Id0101 INICIANTE: Ó caro Jonas, e com o escudo a economia vai crescer mais? Vamos oferecer o quê, ainda mais turismo-dependência para os euros choverem cá dentro? Como vamos competir com o bloco da UE em acordos económicos com o resto do mundo? Ou acha que conseguimos competir com a moeda chinesa nas exportações, incluindo para os outros europeus? Ou acha que por obra de caridade nos vão dar as regalias do espaço Schengen quando batermos com a Porta e largarmos o euro? Aguardo ansiosamente as suas propostas.
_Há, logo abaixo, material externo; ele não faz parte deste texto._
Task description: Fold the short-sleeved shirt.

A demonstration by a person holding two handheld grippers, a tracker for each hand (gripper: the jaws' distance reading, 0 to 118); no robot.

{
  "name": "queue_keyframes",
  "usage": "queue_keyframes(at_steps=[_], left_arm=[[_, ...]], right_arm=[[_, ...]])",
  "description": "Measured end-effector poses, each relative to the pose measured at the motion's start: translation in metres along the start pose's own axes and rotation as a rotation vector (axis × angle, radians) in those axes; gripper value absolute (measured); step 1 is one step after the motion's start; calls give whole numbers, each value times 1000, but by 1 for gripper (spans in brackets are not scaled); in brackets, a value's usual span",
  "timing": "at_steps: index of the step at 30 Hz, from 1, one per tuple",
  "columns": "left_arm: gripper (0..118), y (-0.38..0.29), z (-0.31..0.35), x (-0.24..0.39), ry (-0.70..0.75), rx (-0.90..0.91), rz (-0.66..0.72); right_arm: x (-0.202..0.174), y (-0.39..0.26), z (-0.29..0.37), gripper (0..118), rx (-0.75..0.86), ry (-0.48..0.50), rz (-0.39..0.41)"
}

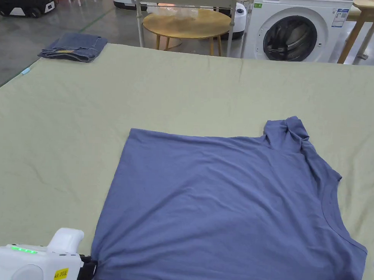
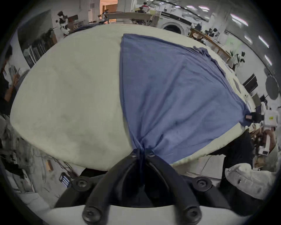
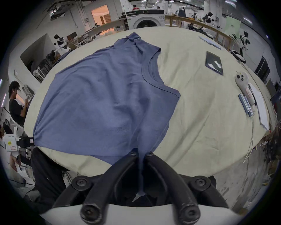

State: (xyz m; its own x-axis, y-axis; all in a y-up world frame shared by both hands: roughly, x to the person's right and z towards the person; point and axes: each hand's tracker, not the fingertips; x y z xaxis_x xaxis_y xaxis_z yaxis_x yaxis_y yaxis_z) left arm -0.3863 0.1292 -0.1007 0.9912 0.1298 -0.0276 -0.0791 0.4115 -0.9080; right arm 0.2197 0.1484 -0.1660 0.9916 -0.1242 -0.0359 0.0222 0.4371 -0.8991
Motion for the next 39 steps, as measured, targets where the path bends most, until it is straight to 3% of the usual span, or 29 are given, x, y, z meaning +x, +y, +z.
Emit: queue_keyframes(at_steps=[3,7,13,20,30,31,32,34,35,36,39], left_arm=[[0,0,7,-1,-120,7,132],[0,8,18,-19,-101,8,122],[0,42,42,-25,-243,43,277],[0,117,20,-48,-238,85,340],[0,185,-49,-37,-153,91,363],[0,187,-53,-35,-143,90,362],[7,188,-54,-33,-131,93,358],[65,190,-53,-39,-111,100,349],[82,190,-49,-41,-109,108,356],[74,190,-43,-41,-126,120,373],[78,189,-16,-30,-165,175,332]], right_arm=[[-2,0,11,2,8,14,-9],[7,3,25,2,20,63,-51],[8,41,42,2,26,125,-59],[6,127,14,2,6,162,-91],[4,208,-80,4,-81,102,-120],[3,210,-84,9,-82,92,-125],[3,211,-85,21,-69,90,-124],[-3,206,-66,86,-38,43,-143],[-2,205,-58,107,-25,39,-155],[1,204,-48,114,8,51,-156],[13,202,-27,114,149,76,-162]])
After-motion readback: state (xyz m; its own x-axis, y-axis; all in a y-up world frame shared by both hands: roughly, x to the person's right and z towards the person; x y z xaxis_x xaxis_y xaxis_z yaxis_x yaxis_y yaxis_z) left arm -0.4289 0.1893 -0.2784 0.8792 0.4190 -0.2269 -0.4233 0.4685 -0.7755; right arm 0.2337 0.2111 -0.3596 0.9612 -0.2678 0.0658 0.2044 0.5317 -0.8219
Paulo Batista INICIANTE: Um país com 3 governos (1 nacional e 2 regionais que são governo nas competências que exercem) 3 Assembleias Legislativas (1 nacional e 2 regionais, estas com pouco trabalho feito pois os Governos Regionais é que exercem e legislam) com tantos inúteis encostados ao Estado e que servem de úteis ao Partido laranja/cor de rosa não me parece que vá acabar bem. Vai acabar mal como se vê pela História, que se repete com novos intervenientes. Vai ser duro e muito complicado ... mas é a vida e é o que temos.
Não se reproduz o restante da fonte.